Androl and Pevara track down M'Hael and steal the remaining seals on the Dark One's prison. Egwene then asks Leilwin Shipless to be her warder and attacks M'Hael. M'Hael uses balefire to destroy a number of Aes Sedai. In the midst of her fight with M'Hael, Egwene creates a new weave, the "Flame of Tar Valon", capable of counteracting balefire, and sacrifices her own life to destroy M'Hael and his followers. Galad passes Mat's foxhead medallion to Lan, and Lan attacks Demandred, killing him in single combat by letting Demandred stab him, then decapitating the Forsaken while his blade is thus engaged. Olver sounds the Horn of Valere, summoning legendary heroes to rescue Elayne. Mat uses the Heroes and reinforcements from the Seanchan to sweep the field.

===Shayol Ghul===
Outside the Pattern, Shai'tan and Rand duel by constructing their visions of what reality could be after Tarmon Gai'don, and ultimately achieve stalemate on the premise that the Pattern is incomplete in case of either's defeat. Perrin kills Slayer at the Pit of Doom, and later kills Lanfear before she can kill Moiraine (later revealed by Brandon Sanderson to be a faked death by Lanfear) Mat kills Padan Fain with his own dagger. Olver and the resurrected heroes win the battle, while Aviendha mentally enslaves Graendal. Rand resumes his duel with Moridin, during which Rand, Moiraine, and Nynaeve take control of Moridin and use his power to create a huge weave of saidar, saidin, and True Power combined. Seeing this, Logain breaks open the Dark One's prison, and Rand uses the huge weave of three powers, first to capture the Dark One, and later to re-create his prison without flaw.

===Epilogue===
Bereft of the Dark One's influence, the Blight dissolves. Mat reunites with Tuon, who reveals that she is pregnant by him; Perrin locates Faile, alive under Trolloc corpses, and inherits the throne of Saldaea. King Alsalam of Arad Doman is revealed to be dead and Ituralde succeeds him. Cadsuane Melaidhrin is elected the new Amyrlin Seat, while Moghedien is captured by a sul'dam. Thom, Moiraine, Lan, and Nynaeve wait attendance on Rand, who is slowly dying of his wounds. A funeral pyre is held, but it is revealed that Rand had exchanged psyches with Moridin, and is therefore alive in Moridin's body while Moridin, in Rand's body, is burned in the funeral pyre. No longer able to channel the One Power, Rand now has the ability to manipulate the Pattern directly, though it is unclear to what extent. He demonstrates this ability by lighting his pipe without the use of the One Power.

==Publication delays==
A Memory of Light was originally expected to be published around March 2012. On December 21, 2011, Sanderson announced on Twitter that "A Memory of Light—the final book in The Wheel of Time—has been finished". That same day, Sanderson also announced on Twitter that revisions would take "a good six months" and that the book would probably be released in autumn 2012. Tor released the hardcover book on January 8, 2013, although the e-book was not released until April 8, 2013.
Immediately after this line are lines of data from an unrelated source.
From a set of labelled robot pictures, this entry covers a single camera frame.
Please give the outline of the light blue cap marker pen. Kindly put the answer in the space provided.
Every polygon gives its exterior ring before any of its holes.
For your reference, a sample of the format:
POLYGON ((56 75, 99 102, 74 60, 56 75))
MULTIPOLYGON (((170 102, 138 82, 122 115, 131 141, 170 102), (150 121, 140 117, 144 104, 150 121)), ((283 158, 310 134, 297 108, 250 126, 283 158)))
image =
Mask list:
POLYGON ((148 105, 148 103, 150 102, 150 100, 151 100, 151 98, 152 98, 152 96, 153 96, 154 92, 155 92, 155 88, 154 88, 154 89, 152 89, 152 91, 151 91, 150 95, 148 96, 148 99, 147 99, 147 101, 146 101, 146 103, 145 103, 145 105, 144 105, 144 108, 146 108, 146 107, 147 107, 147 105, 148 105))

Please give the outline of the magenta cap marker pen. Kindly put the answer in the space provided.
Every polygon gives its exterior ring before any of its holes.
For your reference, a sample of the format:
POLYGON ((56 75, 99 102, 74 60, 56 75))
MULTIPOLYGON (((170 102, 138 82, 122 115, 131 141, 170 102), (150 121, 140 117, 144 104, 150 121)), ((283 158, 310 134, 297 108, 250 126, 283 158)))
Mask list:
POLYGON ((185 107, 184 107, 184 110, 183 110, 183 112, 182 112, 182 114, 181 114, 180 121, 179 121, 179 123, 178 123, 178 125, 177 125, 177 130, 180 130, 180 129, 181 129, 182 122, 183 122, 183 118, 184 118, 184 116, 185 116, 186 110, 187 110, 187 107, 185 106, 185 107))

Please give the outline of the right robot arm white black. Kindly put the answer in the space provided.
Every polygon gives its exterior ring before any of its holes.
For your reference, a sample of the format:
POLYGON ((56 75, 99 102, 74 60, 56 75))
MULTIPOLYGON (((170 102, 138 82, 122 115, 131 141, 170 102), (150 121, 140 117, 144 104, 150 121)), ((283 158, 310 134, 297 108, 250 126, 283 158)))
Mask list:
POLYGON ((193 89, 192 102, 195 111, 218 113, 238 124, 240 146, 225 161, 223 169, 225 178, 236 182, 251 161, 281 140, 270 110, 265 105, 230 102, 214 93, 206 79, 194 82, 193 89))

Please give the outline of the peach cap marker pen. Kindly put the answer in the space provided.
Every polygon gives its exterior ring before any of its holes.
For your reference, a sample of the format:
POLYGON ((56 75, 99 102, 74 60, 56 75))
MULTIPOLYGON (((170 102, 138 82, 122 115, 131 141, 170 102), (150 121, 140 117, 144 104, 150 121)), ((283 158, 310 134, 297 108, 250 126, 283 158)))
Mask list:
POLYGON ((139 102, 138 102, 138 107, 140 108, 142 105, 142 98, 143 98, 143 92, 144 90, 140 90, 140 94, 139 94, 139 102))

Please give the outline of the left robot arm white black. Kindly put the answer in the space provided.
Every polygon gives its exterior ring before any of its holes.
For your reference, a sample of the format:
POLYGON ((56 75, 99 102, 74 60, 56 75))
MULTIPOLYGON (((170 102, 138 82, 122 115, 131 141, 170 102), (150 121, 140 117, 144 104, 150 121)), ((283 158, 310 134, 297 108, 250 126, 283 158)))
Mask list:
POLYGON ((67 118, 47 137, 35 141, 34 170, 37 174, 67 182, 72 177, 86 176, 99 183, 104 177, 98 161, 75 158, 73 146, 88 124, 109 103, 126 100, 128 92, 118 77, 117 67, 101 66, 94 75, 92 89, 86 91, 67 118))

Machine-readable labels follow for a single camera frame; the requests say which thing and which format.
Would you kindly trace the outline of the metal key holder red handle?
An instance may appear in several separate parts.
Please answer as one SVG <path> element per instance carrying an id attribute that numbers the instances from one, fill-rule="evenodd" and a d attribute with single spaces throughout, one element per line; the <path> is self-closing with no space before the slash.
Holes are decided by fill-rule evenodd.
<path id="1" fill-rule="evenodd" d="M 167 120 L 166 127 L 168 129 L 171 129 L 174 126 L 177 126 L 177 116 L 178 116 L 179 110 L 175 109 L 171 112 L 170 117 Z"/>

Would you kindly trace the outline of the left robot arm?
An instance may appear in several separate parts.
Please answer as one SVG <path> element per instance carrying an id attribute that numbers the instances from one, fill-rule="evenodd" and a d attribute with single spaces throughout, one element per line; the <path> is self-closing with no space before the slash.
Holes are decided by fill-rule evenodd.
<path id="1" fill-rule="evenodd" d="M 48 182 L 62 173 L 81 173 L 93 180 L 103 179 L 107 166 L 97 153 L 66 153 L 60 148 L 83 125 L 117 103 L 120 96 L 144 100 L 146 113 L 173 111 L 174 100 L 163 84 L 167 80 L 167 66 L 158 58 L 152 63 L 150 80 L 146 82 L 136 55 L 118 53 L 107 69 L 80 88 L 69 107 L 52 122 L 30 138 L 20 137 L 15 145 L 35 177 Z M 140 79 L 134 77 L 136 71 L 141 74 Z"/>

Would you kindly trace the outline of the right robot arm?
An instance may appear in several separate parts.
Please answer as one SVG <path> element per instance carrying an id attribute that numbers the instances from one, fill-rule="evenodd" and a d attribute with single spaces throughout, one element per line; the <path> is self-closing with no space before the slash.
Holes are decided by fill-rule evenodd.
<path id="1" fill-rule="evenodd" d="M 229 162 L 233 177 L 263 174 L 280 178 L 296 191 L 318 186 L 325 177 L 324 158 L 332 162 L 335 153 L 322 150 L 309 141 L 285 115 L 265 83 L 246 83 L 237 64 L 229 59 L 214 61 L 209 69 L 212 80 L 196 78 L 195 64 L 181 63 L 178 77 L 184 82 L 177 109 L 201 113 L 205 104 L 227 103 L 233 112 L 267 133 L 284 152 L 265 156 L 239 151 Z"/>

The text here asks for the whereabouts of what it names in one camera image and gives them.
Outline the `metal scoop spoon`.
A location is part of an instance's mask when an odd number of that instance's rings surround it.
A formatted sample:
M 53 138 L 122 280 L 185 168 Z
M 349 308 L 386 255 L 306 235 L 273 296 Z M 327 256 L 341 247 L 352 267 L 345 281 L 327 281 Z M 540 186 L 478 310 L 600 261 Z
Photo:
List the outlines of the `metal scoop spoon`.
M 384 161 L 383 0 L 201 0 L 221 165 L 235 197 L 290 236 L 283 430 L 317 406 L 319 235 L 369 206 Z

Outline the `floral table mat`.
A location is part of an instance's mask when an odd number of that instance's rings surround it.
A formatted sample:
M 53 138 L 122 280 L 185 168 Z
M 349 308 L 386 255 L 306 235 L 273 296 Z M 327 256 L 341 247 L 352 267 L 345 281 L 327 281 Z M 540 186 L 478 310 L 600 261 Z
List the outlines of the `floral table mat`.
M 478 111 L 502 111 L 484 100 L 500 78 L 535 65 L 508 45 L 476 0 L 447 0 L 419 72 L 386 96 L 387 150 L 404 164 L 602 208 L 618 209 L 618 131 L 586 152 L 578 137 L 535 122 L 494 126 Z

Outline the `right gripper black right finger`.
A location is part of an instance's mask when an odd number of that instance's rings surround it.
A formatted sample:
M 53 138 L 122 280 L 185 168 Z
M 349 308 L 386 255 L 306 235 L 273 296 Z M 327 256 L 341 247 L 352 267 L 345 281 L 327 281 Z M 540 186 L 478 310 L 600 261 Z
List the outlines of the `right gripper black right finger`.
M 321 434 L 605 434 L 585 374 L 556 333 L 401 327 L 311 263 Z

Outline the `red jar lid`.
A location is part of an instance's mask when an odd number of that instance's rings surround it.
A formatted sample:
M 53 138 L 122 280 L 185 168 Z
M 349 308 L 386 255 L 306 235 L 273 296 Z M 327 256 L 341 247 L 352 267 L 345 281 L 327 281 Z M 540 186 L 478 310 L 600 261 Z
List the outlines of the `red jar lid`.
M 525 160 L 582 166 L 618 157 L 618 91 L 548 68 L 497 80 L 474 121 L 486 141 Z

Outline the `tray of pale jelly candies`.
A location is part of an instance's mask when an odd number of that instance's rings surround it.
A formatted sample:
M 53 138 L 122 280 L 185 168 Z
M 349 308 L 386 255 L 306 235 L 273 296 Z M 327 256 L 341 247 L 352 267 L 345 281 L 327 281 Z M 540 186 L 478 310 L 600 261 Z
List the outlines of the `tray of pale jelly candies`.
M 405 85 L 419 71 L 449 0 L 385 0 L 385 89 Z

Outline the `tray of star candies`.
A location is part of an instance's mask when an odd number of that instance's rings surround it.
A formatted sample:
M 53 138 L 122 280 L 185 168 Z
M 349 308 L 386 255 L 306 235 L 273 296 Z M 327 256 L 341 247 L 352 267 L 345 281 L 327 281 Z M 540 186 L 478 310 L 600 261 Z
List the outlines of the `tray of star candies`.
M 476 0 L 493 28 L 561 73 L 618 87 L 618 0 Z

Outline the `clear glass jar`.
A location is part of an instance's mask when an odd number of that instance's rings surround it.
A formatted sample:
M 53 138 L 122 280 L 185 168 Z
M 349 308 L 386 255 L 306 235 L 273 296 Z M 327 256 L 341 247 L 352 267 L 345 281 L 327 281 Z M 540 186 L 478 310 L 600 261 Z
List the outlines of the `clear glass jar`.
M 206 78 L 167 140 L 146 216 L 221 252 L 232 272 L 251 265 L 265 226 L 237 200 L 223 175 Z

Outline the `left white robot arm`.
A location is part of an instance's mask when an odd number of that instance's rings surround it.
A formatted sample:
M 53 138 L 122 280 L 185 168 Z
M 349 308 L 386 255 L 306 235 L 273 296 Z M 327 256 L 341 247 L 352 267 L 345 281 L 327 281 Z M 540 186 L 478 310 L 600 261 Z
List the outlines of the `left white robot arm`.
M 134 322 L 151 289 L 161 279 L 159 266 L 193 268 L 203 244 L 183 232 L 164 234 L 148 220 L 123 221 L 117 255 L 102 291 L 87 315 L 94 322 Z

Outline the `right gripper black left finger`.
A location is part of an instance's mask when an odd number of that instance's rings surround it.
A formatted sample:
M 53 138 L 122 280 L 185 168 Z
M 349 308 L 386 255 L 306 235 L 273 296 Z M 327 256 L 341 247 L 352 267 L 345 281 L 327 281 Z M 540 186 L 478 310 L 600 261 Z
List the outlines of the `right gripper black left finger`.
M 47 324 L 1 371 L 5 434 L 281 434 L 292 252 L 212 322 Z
==Criticism over e-book release==
There was a strong negative reaction against the publisher, Tor, for delaying the electronic release including review bombing of the title on Amazon and other book seller websites. Brandon Sanderson stated that the decision was that of Robert Jordan's wife, Harriet, who was concerned that the book would not reach the top of the bestseller lists, as all the previous Wheel of Time books had done, if purchases were divided between e-book and hardcover. She felt that this would harm her husband's legacy; Sanderson claimed that she had originally pushed for a one-year delay. Some readers threatened to download a pirated e-book unless the official e-book was available at launch.

Harriet McDougal clarified her reasoning for the late e-book release of A Memory of Light in a March 18, 2013, interview with Tor publisher Tom Doherty. McDougal, the widow of Robert Jordan, explained that "the brick‑and‑mortar bookstores were very good to Robert Jordan throughout his career. They are having a hard time now. This was a chance for Robert Jordan to give back to people who had been very good to him for 20 years. That was really the main reason for the windowing."